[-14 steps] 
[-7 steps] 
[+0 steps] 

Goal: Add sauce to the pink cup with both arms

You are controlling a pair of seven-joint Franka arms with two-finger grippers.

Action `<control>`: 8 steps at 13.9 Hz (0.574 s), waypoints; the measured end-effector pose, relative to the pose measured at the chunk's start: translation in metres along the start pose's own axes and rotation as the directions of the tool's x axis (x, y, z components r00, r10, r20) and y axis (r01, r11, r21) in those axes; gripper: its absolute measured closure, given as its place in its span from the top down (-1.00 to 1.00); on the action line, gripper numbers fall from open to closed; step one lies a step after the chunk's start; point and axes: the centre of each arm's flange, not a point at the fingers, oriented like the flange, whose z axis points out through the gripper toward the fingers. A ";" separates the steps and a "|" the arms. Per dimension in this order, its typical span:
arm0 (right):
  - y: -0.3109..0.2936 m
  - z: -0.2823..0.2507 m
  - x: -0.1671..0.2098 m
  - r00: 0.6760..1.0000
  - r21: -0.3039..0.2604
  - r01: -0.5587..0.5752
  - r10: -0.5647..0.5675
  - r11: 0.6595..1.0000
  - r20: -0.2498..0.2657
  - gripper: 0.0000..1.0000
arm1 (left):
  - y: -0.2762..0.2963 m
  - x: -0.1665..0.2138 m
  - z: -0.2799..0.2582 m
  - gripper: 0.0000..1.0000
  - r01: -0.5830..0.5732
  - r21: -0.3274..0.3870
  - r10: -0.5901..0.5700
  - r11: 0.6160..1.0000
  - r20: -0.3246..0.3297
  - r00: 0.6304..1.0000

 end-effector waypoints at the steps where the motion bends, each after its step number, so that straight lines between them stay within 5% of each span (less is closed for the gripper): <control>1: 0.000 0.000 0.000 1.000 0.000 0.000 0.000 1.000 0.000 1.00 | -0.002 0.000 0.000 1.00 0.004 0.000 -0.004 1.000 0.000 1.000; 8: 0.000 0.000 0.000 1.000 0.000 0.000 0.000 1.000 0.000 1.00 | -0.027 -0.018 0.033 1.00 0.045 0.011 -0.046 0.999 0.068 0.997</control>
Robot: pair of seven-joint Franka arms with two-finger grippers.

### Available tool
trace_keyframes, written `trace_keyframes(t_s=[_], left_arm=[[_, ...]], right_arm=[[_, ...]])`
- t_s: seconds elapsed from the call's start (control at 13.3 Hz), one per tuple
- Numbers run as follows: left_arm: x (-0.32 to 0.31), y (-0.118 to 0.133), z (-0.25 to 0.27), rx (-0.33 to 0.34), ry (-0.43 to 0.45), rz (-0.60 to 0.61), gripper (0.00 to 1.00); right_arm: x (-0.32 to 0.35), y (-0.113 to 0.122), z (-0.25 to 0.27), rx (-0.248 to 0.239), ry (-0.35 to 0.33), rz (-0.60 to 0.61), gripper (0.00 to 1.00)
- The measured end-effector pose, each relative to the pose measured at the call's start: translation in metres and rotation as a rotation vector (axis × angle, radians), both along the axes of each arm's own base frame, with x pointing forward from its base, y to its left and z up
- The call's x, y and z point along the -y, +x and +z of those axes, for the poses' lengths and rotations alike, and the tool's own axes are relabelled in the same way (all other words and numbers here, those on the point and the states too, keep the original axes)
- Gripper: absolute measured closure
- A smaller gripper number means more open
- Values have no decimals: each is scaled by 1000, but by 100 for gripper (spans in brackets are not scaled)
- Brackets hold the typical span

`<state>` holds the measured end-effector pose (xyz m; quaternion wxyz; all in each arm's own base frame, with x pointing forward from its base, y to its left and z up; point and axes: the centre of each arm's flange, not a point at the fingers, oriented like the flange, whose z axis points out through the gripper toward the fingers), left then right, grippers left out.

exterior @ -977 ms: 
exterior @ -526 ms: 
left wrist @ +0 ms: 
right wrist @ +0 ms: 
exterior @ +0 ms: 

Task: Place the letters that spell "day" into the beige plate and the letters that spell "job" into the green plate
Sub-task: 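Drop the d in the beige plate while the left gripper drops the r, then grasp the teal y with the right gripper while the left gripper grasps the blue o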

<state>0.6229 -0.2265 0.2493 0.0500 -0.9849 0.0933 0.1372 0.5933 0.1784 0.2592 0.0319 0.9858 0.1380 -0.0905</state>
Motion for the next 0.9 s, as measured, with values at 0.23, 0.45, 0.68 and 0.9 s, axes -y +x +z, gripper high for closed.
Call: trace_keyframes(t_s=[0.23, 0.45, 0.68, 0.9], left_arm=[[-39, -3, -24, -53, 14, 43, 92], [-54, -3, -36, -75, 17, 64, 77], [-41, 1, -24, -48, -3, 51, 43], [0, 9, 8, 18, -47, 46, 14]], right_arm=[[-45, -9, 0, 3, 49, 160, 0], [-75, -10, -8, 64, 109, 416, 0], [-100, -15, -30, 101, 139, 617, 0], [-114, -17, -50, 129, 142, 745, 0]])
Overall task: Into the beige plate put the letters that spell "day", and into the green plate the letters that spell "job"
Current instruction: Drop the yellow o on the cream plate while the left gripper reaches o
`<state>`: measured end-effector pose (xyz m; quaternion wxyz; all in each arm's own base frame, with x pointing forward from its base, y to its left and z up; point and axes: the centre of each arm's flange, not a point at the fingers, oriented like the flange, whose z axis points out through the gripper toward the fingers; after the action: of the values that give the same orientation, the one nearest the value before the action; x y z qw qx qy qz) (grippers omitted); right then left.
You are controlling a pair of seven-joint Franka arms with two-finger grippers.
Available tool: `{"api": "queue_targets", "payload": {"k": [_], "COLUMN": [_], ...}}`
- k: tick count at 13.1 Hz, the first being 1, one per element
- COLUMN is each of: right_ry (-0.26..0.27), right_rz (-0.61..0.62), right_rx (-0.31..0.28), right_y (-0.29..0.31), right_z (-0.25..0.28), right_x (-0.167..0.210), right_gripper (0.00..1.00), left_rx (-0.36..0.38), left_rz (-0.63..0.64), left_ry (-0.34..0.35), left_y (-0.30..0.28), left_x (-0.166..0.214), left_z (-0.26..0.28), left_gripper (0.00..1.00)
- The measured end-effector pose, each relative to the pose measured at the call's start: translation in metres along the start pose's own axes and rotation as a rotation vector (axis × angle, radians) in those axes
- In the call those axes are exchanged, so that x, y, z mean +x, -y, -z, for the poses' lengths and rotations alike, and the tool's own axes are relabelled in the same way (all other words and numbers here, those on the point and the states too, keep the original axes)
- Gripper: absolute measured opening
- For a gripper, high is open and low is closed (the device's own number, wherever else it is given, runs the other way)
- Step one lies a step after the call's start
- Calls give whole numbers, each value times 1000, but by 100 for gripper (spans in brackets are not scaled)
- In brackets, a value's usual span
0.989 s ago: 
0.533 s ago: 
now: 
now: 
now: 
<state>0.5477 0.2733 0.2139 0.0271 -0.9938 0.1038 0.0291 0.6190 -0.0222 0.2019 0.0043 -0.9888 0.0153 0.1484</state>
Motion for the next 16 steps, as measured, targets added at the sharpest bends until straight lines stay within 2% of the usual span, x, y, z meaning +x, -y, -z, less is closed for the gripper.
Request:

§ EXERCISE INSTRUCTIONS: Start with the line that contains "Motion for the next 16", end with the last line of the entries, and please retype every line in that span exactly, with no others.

§ ANSWER FOR THE TASK:
Motion for the next 16 steps, as measured, targets added at the sharpest bends until straight lines stay within 2% of the usual span, x, y, z meaning +x, -y, -z, less is closed for the gripper.
Request:

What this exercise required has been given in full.